§ What the task asks:
Make an exact copy of all the records that follow, apart from the pictures.

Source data
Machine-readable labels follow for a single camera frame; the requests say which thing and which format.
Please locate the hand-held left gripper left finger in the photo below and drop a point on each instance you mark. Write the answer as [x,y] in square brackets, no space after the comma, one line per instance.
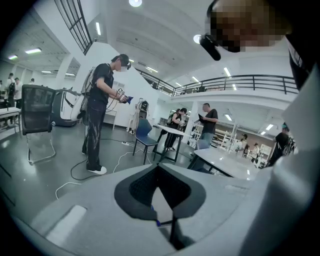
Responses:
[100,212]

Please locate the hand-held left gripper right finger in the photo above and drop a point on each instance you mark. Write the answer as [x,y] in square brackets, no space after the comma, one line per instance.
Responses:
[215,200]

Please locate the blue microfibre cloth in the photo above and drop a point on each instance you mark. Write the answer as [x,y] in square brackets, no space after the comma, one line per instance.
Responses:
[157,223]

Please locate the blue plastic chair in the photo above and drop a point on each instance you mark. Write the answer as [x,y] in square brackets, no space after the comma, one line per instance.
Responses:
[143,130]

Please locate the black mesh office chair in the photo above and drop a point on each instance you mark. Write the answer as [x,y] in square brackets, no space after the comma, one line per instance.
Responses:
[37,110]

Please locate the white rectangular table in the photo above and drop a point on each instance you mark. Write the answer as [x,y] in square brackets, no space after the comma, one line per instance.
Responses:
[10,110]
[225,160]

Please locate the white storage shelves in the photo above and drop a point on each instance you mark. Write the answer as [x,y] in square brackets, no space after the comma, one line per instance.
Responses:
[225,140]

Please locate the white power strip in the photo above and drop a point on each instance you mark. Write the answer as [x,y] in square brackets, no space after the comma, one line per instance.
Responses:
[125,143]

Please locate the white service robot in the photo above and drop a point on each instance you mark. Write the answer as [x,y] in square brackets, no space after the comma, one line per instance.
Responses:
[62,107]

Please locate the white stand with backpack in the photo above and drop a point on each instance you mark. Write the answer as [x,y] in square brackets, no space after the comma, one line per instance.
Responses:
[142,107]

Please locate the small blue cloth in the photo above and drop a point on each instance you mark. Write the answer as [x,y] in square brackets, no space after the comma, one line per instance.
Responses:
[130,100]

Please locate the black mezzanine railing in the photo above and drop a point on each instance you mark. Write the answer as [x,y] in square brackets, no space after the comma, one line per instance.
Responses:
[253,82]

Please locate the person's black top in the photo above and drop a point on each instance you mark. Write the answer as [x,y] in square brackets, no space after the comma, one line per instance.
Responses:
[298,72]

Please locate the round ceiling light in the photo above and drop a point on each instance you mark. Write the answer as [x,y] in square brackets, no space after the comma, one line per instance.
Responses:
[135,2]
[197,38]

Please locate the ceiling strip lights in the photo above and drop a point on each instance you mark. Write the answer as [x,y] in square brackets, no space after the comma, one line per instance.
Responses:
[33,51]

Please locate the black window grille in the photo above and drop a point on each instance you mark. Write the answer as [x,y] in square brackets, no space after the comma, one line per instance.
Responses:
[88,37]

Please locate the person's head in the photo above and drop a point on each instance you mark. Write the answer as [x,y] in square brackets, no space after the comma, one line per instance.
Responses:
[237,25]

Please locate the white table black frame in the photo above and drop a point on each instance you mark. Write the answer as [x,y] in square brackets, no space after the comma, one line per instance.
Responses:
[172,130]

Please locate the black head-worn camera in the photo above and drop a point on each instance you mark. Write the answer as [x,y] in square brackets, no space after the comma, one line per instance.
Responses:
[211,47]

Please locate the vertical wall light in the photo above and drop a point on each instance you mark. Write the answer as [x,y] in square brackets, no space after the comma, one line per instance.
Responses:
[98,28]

§ Exercise result:
Machine-readable labels follow for a single camera frame; the requests say which thing and which format.
Please locate the hand-held left gripper left finger in the photo below and drop a point on each instance you mark. Write the answer as [x,y] in square brackets, no space after the comma, one line per instance.
Responses:
[100,212]

Please locate the hand-held left gripper right finger in the photo above and drop a point on each instance you mark. Write the answer as [x,y] in square brackets, no space after the comma, one line per instance.
Responses:
[215,200]

Please locate the blue microfibre cloth in the photo above and drop a point on each instance you mark. Write the answer as [x,y] in square brackets, no space after the comma, one line per instance.
Responses:
[157,223]

Please locate the blue plastic chair in the photo above and drop a point on each instance you mark. Write the answer as [x,y] in square brackets, no space after the comma, one line per instance.
Responses:
[143,130]

Please locate the black mesh office chair in the photo above and drop a point on each instance you mark. Write the answer as [x,y] in square brackets, no space after the comma, one line per instance.
Responses:
[37,110]

Please locate the white rectangular table in the photo above and drop a point on each instance you mark. Write the answer as [x,y] in square brackets, no space after the comma, one line per instance.
Responses:
[10,110]
[225,160]

Please locate the white storage shelves in the photo above and drop a point on each instance you mark. Write the answer as [x,y] in square brackets, no space after the comma, one line per instance.
Responses:
[225,140]

Please locate the white power strip in the photo above and drop a point on each instance you mark. Write the answer as [x,y] in square brackets, no space after the comma, one line per instance.
Responses:
[125,143]

Please locate the white service robot in the photo above and drop a point on each instance you mark. Write the answer as [x,y] in square brackets, no space after the comma, one line per instance.
Responses:
[62,107]

Please locate the white stand with backpack in the photo above and drop a point on each instance you mark. Write the answer as [x,y] in square brackets, no space after the comma, one line per instance.
Responses:
[142,107]

Please locate the small blue cloth in the photo above and drop a point on each instance you mark. Write the answer as [x,y] in square brackets, no space after the comma, one line per instance.
Responses:
[130,100]

Please locate the black mezzanine railing in the photo above and drop a point on each instance you mark. Write the answer as [x,y] in square brackets, no space after the comma, one line per instance.
Responses:
[253,82]

Please locate the person's black top in the photo above and drop a point on each instance you mark. Write the answer as [x,y] in square brackets, no space after the comma, one line per instance.
Responses:
[298,72]

Please locate the round ceiling light in the photo above and drop a point on each instance you mark. Write the answer as [x,y] in square brackets, no space after the comma, one line per instance.
Responses:
[135,2]
[197,38]

Please locate the ceiling strip lights in the photo above and drop a point on each instance you mark. Write the answer as [x,y] in square brackets, no space after the comma, one line per instance.
Responses:
[33,51]

Please locate the black window grille in the photo above and drop a point on each instance you mark. Write the answer as [x,y] in square brackets, no space after the comma, one line per instance.
Responses:
[88,37]

Please locate the person's head in the photo above and drop a point on each instance you mark. Write the answer as [x,y] in square brackets, no space after the comma, one line per instance.
Responses:
[237,25]

Please locate the white table black frame in the photo above and drop a point on each instance you mark. Write the answer as [x,y] in square brackets, no space after the comma, one line per instance.
Responses:
[172,130]

Please locate the black head-worn camera in the photo above and drop a point on each instance you mark. Write the answer as [x,y] in square brackets, no space after the comma, one line per instance.
Responses:
[211,47]

Please locate the vertical wall light in the photo above and drop a point on each instance you mark. Write the answer as [x,y] in square brackets, no space after the comma, one line per instance.
Responses:
[98,28]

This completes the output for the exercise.